Work item = What is needed is an exact transcription of every entry below, with the pictures left out.

Data to examine =

▬▬▬▬▬▬

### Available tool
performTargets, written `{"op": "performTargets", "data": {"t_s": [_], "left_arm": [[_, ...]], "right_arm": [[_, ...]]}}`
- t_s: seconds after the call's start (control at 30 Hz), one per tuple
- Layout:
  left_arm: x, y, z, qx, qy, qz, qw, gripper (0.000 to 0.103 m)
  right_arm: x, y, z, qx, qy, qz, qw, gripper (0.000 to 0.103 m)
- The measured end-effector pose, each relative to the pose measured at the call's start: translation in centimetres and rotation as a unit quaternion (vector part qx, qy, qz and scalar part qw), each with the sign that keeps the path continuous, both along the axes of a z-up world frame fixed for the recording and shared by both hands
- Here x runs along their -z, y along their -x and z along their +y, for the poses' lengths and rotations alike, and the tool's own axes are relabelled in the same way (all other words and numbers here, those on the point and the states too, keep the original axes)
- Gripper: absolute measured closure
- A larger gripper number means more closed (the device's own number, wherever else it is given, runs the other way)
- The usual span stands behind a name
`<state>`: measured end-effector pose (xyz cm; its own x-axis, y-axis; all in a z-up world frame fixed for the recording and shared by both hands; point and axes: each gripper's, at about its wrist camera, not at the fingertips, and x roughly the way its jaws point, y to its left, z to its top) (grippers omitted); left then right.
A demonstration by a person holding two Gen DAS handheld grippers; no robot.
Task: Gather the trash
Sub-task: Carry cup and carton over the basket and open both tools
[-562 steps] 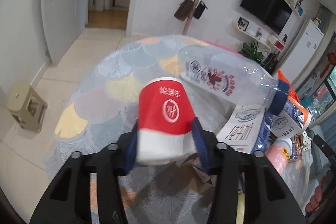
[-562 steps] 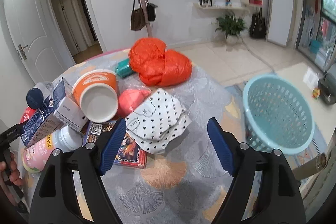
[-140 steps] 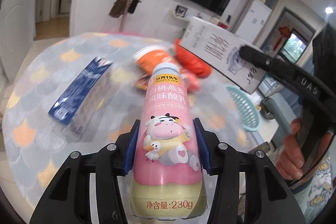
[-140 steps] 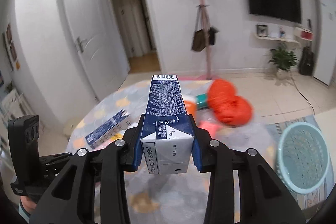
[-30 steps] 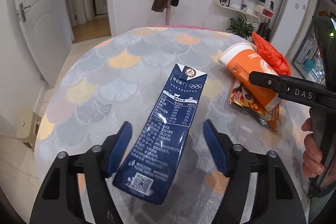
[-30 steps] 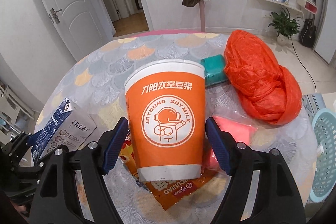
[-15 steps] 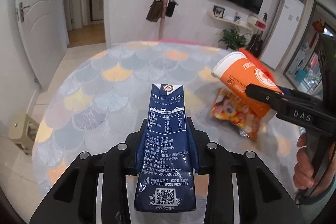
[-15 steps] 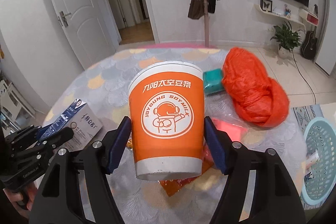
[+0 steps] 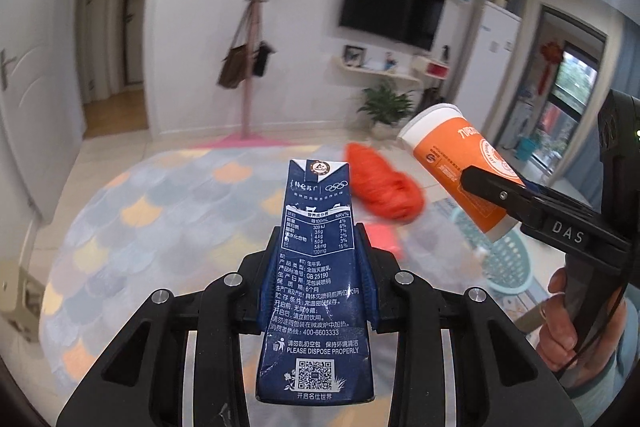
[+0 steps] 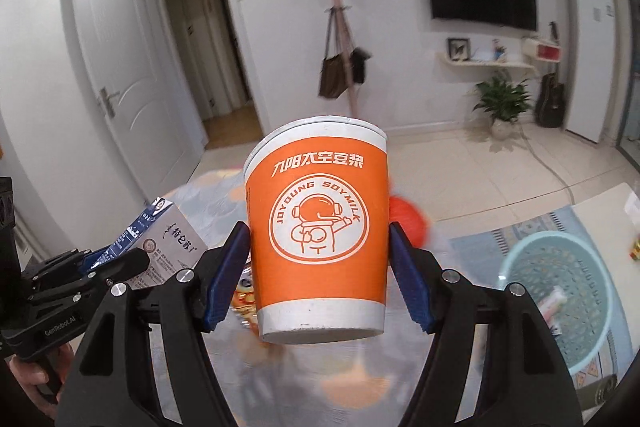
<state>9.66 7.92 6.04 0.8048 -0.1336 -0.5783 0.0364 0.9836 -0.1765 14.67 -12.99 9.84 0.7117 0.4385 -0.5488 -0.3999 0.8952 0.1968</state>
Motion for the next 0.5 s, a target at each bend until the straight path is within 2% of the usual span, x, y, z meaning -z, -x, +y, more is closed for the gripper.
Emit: {"op": "performTargets", "data": {"t_s": [0.27,0.5], "left_arm": [[-1.5,-1.9,-8.2,0.078,0.004,-0.027,0.9966,0.071],[-1.8,-4.3,-16.2,0.150,-0.007,-0.038,0.9879,0.071]], "right_arm": [[-0.7,0.0,-7.7,0.063,-0.023,-0.009,0.998,0.037],[1.0,-0.6,-14.0,0.124,-0.015,-0.005,0.992,0.037]]}}
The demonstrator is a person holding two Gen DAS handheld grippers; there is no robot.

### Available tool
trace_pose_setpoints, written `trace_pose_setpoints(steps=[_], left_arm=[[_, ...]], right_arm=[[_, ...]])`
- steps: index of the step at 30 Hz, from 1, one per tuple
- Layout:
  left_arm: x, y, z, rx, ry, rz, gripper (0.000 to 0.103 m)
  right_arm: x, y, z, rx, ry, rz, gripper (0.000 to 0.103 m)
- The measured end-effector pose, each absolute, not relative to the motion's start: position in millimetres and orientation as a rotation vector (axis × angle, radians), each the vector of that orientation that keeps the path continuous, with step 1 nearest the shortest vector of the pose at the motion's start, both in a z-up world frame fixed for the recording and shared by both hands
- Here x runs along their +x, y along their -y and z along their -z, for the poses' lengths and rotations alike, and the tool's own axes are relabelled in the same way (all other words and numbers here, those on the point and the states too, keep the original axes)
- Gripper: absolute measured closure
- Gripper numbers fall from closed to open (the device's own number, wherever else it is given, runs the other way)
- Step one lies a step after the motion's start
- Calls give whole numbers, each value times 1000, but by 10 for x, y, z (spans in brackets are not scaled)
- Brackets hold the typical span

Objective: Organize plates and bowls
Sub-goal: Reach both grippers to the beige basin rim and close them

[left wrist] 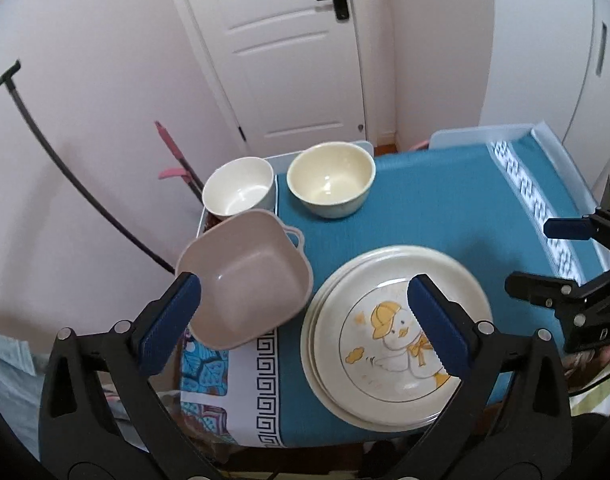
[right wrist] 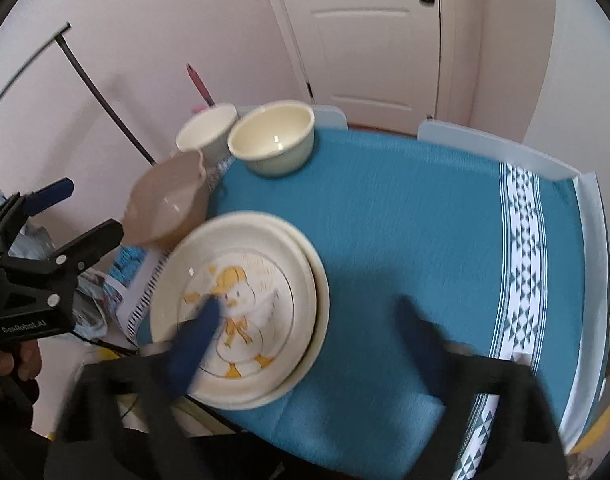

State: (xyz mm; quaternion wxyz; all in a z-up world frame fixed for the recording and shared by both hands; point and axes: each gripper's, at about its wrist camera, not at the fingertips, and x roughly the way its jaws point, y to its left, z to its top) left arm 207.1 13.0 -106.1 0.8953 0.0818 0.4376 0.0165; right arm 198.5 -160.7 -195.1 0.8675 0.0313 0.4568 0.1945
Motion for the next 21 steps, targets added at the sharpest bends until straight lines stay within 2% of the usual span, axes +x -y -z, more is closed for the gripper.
trace_pose_setpoints(steps=[4,6,10,14,18,21], left_arm=[[2044,-487,963,-2,-924,-79,0],[2004,-709,939,-77,-924,-121,0],[1893,-1066,1016,-165,-928,-212,0],[1877,-1395,1168,-238,-946,-245,0],[1935,-1702,1461,-348,-989,-218,1],[2014,-1839,1715,-418,-1023,-178,9]], right_arm=[[2092,1597,1744,44,-878,-441,8],[2178,1573,1627,48,-835,-480,1],[2416,1318,1531,-5,-900,-545,1],[2564,980,1412,5,-857,-584,1],[2828,541,1562,-15,-920,-644,1],[3023,238,1836,-23,-1005,-661,1]])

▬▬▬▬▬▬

Reply to the task =
### Available tool
performTargets, written `{"op": "performTargets", "data": {"t_s": [_], "left_arm": [[_, ...]], "right_arm": [[_, ...]]}}`
- t_s: seconds after the call's start (control at 30 Hz), one per tuple
- Layout:
  left_arm: x, y, z, qx, qy, qz, qw, gripper (0.000 to 0.103 m)
  right_arm: x, y, z, qx, qy, qz, qw, gripper (0.000 to 0.103 m)
- The measured end-effector pose, each relative to the pose measured at the call's start: translation in centimetres and rotation as a unit quaternion (vector part qx, qy, qz and scalar part qw), each with the sign that keeps the path continuous, both along the axes of a z-up world frame fixed for the recording and shared by both hands
- Here x runs along their -z, y along their -x and z along their +y, for the poses' lengths and rotations alike, and the tool's own axes are relabelled in the same way (all other words and numbers here, those on the point and the states too, keep the original axes)
- Gripper: absolute measured closure
- A larger gripper number means more closed (the device's own number, wherever else it is given, runs the other way)
- The usual span stands behind a name
`<state>`: measured end-effector pose (xyz cm; its own x-axis, y-axis; all in a z-up world frame fixed for the recording and shared by both hands; point and axes: each gripper's, at about its wrist camera, not at the fingertips, and x roughly the way its jaws point, y to its left, z to its top) (grippers omitted); left then right.
A demonstration by a person holding two Gen DAS handheld grippers; no robot.
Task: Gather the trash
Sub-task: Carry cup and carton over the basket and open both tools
[-562 steps] 
[-562 steps] 
[-140 steps] 
[-140 steps] 
[-30 steps] 
[-30 steps] 
[-15 steps] 
[-15 steps] 
[+0 steps] 
[+0 steps] 
<state>9.66 7.92 6.04 0.8048 -0.1336 -0.5783 0.0364 0.9836 -0.1765 14.67 -12.99 9.84 0.7117 0.4385 -0.5488 -0.3999 0.8952 0.1968</state>
Motion for the next 0.5 s, a target at each bend until the straight path is within 2% of the usual span, x, y, z meaning -z, -x, +y, more is closed for the gripper.
Emit: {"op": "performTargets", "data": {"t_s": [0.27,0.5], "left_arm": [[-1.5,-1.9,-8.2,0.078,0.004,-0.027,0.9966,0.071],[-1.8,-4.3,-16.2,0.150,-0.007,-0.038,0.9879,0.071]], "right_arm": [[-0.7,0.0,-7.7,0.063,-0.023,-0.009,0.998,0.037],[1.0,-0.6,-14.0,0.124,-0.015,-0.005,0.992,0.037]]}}
The demonstrator is a person holding two Gen DAS handheld grippers; there is no robot.

### Available tool
trace_pose_setpoints, written `trace_pose_setpoints(steps=[_], left_arm=[[_, ...]], right_arm=[[_, ...]])`
- steps: index of the step at 30 Hz, from 1, one per tuple
- Layout:
  left_arm: x, y, z, rx, ry, rz, gripper (0.000 to 0.103 m)
  right_arm: x, y, z, rx, ry, rz, gripper (0.000 to 0.103 m)
- The measured end-effector pose, each absolute, not relative to the motion's start: position in millimetres and orientation as a rotation vector (axis × angle, radians), each the vector of that orientation that keeps the path continuous, with step 1 nearest the shortest vector of the pose at the motion's start, both in a z-up world frame fixed for the recording and shared by both hands
- Here x runs along their +x, y along their -y and z along their -z, for the poses' lengths and rotations alike, and the tool's own axes are relabelled in the same way (all other words and numbers here, those on the point and the states too, keep the original axes)
- Gripper: absolute measured closure
- Gripper numbers fall from closed to open (the device's own number, wherever else it is given, runs the other way)
- Step one lies a step after the motion's start
- Calls give whole numbers, each value times 1000, but by 10 for x, y, z (spans in brackets are not scaled)
- Brackets hold the typical span

Objective: Organize plates and bowls
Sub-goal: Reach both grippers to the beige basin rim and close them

[left wrist] 
[right wrist] 

State: (xyz mm; quaternion wxyz; all in a z-up world frame fixed for the recording and shared by both hands; point and axes: each gripper's, at about its wrist camera, not at the fingertips, and x roughly the way its jaws point, y to its left, z to its top) left arm 207.1 13.0 -106.1 0.8953 0.0818 0.4376 0.0165; right arm 198.5 -160.7 -195.1 0.8675 0.0313 0.4568 0.1945
Motion for the next 21 steps, targets added at the sharpest bends until straight lines stay within 2% of the usual span, axes +x -y -z, more is closed for the gripper.
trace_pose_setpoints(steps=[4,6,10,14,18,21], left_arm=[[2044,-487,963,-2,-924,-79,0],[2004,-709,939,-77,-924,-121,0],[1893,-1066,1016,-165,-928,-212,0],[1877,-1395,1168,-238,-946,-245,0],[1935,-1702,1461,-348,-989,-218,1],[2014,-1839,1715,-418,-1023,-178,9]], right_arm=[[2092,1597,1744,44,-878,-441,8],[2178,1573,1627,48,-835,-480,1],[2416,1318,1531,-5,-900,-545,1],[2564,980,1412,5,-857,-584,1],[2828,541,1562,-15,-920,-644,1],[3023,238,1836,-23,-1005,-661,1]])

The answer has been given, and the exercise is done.